Stored dataset items:
[Start of section]

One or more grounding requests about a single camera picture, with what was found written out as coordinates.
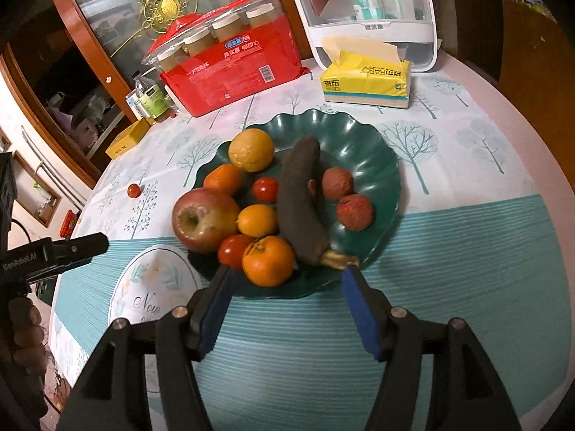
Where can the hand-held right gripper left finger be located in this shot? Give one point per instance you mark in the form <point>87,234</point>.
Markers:
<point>213,318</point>

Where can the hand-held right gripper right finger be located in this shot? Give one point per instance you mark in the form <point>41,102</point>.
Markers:
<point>364,318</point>

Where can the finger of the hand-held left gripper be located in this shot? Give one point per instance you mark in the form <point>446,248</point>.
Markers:
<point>81,246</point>

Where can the red tomato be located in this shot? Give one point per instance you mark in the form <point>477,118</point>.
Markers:
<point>133,190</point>
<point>231,251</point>
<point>265,188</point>

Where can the orange mandarin with stem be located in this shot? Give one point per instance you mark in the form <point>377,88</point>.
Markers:
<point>268,260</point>

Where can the brown-red lychee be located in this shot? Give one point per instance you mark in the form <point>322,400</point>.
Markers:
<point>338,182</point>
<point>355,212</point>

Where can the small yellow citrus fruit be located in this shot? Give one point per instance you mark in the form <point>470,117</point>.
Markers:
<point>257,220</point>

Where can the green leaf-shaped plate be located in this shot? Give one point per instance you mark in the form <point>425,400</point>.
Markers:
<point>368,157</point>

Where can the large yellow citrus fruit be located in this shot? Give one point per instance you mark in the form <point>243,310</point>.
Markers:
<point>251,149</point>

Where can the person's left hand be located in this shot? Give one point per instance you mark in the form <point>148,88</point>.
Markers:
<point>27,336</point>

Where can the small red box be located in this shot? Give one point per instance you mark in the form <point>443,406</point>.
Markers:
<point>67,223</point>

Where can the red apple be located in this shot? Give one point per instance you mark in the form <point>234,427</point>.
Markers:
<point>204,222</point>

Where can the yellow cardboard box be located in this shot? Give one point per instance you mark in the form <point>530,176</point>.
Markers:
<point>128,139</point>

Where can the dark overripe banana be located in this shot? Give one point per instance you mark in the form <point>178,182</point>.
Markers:
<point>298,202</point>

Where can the wooden glass door cabinet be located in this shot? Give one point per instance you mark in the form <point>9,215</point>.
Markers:
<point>108,85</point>

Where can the glass bottle with green label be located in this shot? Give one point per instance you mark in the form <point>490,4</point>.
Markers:
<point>148,96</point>

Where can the red pack of paper cups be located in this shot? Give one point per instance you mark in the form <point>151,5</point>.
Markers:
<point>233,76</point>

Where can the yellow tissue pack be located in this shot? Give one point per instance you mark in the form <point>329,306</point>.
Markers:
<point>364,83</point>

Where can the gold metal ornament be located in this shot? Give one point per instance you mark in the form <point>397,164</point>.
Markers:
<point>168,6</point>

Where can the white storage organiser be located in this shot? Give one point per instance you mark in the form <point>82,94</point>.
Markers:
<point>373,40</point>

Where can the brown wooden cabinet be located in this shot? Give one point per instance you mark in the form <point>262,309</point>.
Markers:
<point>534,54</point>

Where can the wooden picture frame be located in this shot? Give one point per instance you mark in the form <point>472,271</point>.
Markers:
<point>38,188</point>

[End of section]

→ Required action
Look above for the line containing "<point>27,336</point>". Output from there through the line containing "<point>108,85</point>", exactly and inclusively.

→ Written answer
<point>27,336</point>

Where can the small red box be located in this shot? Give one point per instance you mark in the form <point>443,406</point>.
Markers:
<point>67,223</point>

Where can the red apple be located in this shot? Give one point per instance you mark in the form <point>234,427</point>.
Markers:
<point>204,222</point>

Where can the yellow cardboard box be located in this shot? Give one point per instance you mark in the form <point>530,176</point>.
Markers:
<point>128,139</point>

Where can the dark overripe banana be located in this shot? Give one point per instance you mark in the form <point>178,182</point>.
Markers:
<point>298,202</point>

Where can the wooden glass door cabinet be located in this shot? Give one point per instance you mark in the form <point>9,215</point>.
Markers:
<point>108,85</point>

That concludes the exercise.